I guess the $64,000 question is: How can a bank establish a "reasonable belief" (that it knows the true identity of its existing customers) that is objective, cost-effective and defensible to examiners... while at the same time, not offend any long-term customers?

Perhaps one possible answer is that a bank’s CIP policy should, at the very minimum, require a baseline, social security number validation test for ALL new and existing customers. After all, the September 11th hijackers opened 35 bank accounts using bogus social security numbers that were not even questioned by bank officials.

The reason why I propose a baseline screening for ALL customers is that a risk-based approach for selecting which customer to screen is subject to a biased selection in the real world. The SSN validation test could be performed in the back office without confronting customers directly, without leaving a footprint on a credit report, and without incurring any online transaction charges. More importantly, a report of the test results could demonstrate one more step toward objective approach for defending a bank's assertion that it knows the true identity of their existing customers.

Doing a SSAN validation on EACH customer could be a very expensive proposition. I don't know what this would cost, but if it is .20 per SSAN, at 100,000 accounts that is $20,000. I see this as a low-risk for my banks at this point. Short of a more compelling reason, I would resist that.

I have to agree with Andy that doing a SSN validation 'scrub' of the entire database would be overkill. The approach that has worked best at my bank is to validate:
1- All new customers.
2- All existing customers that open a new transaction (not the Reg D definition) account. (Unless they had been previously validated.)

When the nineteen September 11th hijackers opened 35 bank accounts using bogus social security numbers, I wonder if that bank thought they knew the true identity of their existing customers? If the cost to validate the SSN's is reasonable, I wouldn't consider it overkill.

Mark,
When they made this risk based they left room for your individual assessment of risk. There will be considerable variations in the decisions made by individual institutions.

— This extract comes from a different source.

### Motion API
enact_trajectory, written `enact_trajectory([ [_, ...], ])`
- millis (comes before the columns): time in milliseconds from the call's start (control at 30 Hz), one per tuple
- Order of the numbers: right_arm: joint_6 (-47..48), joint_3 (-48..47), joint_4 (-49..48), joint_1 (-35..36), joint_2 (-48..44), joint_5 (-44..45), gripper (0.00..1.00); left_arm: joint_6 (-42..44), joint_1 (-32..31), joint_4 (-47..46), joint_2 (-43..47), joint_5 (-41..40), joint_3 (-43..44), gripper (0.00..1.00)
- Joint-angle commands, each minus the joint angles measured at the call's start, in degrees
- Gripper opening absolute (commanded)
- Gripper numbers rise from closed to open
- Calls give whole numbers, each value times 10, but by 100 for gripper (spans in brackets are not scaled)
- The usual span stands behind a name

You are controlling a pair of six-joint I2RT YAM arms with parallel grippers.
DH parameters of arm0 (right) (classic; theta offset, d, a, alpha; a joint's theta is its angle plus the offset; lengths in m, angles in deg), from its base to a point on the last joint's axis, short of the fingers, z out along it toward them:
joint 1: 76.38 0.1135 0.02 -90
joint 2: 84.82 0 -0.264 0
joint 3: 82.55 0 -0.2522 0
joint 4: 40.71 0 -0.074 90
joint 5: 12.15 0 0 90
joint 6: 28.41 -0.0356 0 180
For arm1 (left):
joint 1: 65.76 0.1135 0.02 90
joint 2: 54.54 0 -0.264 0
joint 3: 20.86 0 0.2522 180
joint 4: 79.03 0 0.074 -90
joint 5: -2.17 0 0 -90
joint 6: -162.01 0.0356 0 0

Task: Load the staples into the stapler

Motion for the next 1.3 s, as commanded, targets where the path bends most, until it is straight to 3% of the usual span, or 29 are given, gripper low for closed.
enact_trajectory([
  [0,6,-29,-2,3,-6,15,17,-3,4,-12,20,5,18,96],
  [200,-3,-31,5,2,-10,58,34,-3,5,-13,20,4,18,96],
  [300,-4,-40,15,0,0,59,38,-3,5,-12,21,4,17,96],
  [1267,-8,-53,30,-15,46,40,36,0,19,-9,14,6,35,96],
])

If you feel the SSN validation is cost effective, one thing you might do to reduce the length of your comparative list is to eliminate the accounts where name/TIN comparisons have been verified by implication; i.e. the account is subject to information reporting and no IRS "B Notices" have been received. Examples would be long term accounts subject to 1099 and 1098 reporting. Alternatively, you might just assume that illegal actors would be unlikely to open an interest bearing account using a name/TIN combination they know to be invalid and focus only on relationships where there is no information reporting; e.g. safe deposit and DDA .

Mark,
To put your postings in perspective, are you a vendor or a banker?